_YOUR INSTRUCTIONS:_ Leave out the pictures and print the records below exactly.

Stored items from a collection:
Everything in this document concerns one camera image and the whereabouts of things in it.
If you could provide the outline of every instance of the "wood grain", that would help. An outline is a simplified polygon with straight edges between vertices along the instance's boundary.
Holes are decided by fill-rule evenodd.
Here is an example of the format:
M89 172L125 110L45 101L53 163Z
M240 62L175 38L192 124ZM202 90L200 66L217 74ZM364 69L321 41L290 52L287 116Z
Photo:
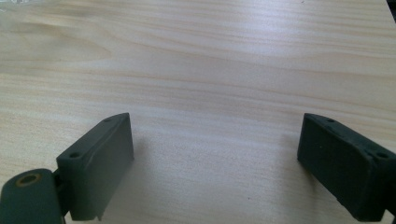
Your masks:
M396 151L386 1L1 4L1 186L129 112L101 223L357 223L296 160L303 113Z

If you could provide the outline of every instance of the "dark green plastic part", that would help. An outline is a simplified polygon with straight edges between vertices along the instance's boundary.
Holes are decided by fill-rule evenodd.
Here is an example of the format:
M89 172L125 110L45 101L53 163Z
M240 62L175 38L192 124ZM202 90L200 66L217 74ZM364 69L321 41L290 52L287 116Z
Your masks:
M102 120L64 151L58 170L38 169L14 176L3 186L0 224L58 224L101 218L132 163L129 114Z
M305 114L298 160L359 221L395 215L396 155L345 125Z

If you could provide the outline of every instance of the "wooden table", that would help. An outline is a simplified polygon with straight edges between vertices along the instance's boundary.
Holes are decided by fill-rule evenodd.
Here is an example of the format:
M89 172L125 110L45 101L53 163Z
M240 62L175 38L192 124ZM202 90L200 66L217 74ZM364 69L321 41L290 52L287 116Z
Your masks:
M304 112L396 151L385 0L0 9L0 186L55 170L97 122L129 112L134 165L101 223L358 223L296 160Z

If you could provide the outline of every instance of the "screw hole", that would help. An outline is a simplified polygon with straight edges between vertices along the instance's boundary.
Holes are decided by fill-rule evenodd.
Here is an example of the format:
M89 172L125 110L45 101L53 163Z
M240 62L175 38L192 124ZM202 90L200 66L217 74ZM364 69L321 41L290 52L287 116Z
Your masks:
M72 154L70 154L70 158L77 158L77 157L79 157L78 152L73 152Z
M29 175L24 175L23 177L19 178L17 180L17 187L23 188L26 186L29 186L31 184L34 184L40 179L41 175L40 174L29 174Z
M380 158L383 158L383 159L386 159L386 158L388 157L387 154L382 153L382 152L377 152L377 153L376 153L376 156L378 156L378 157L380 157Z

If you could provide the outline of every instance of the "light wood surface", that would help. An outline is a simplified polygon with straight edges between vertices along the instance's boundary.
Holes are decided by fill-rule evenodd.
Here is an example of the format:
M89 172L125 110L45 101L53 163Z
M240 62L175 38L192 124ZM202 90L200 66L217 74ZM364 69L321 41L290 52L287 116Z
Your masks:
M129 112L104 224L358 223L296 160L304 112L396 151L385 0L0 3L0 25L0 187Z

_EXPECTED OUTPUT:_
Everything in this document concerns one camera image and the whereabouts of things in it.
If you could provide the outline of every instance of the "wood grain", that would help. An outline is a simplified polygon with straight edges between vertices along the instance's boundary.
Holes are decided by fill-rule evenodd.
Here is an example of the format:
M89 172L125 110L45 101L53 163Z
M240 62L175 38L192 124ZM202 90L200 66L217 74ZM364 69L321 41L290 52L287 116Z
Photo:
Your masks:
M396 151L386 1L1 4L1 186L129 112L101 223L357 223L296 160L303 113Z

If you could provide the outline of every instance of the "dark green plastic part", that would help. An outline is a simplified polygon with straight edges between vertices along the instance's boundary.
Holes are decided by fill-rule evenodd.
Here is an example of the format:
M89 172L125 110L45 101L53 163Z
M240 62L175 38L192 124ZM202 90L200 66L217 74ZM364 69L321 41L290 52L287 116Z
Your masks:
M102 120L64 151L58 170L38 169L14 176L3 186L0 224L58 224L101 218L132 163L129 114Z
M305 114L298 160L359 221L395 215L396 155L345 125Z

If you could provide the outline of every instance of the "wooden table", that would help. An outline is a simplified polygon with straight edges between vertices along the instance's boundary.
Holes are decided by fill-rule evenodd.
Here is an example of the format:
M89 172L125 110L45 101L53 163Z
M240 62L175 38L192 124ZM202 90L200 66L217 74ZM364 69L321 41L290 52L287 116Z
Your masks:
M304 112L396 151L385 0L0 9L0 186L55 170L97 122L129 112L134 165L101 223L358 223L296 160Z

If you could provide the outline of every instance of the "screw hole", that would help. An outline is a simplified polygon with straight edges between vertices along the instance's boundary.
Holes are decided by fill-rule evenodd.
Here is an example of the format:
M89 172L125 110L45 101L53 163Z
M240 62L175 38L192 124ZM202 90L200 66L217 74ZM364 69L321 41L290 52L287 116Z
Your masks:
M72 154L70 154L70 158L77 158L77 157L79 157L78 152L73 152Z
M29 175L24 175L23 177L19 178L17 180L17 187L23 188L26 186L29 186L31 184L34 184L40 179L41 175L40 174L29 174Z
M380 158L383 158L383 159L386 159L386 158L388 157L387 154L382 153L382 152L377 152L377 153L376 153L376 156L378 156L378 157L380 157Z

If you could provide the outline of every instance of the "light wood surface", that would help. An outline is a simplified polygon with straight edges between vertices along the instance's boundary.
Holes are decided by fill-rule evenodd.
Here is an example of the format:
M89 172L125 110L45 101L53 163Z
M240 62L175 38L192 124ZM202 90L200 66L217 74ZM364 69L321 41L290 52L287 116Z
Your masks:
M129 112L104 224L358 223L296 160L304 112L396 151L385 0L0 3L0 25L0 187Z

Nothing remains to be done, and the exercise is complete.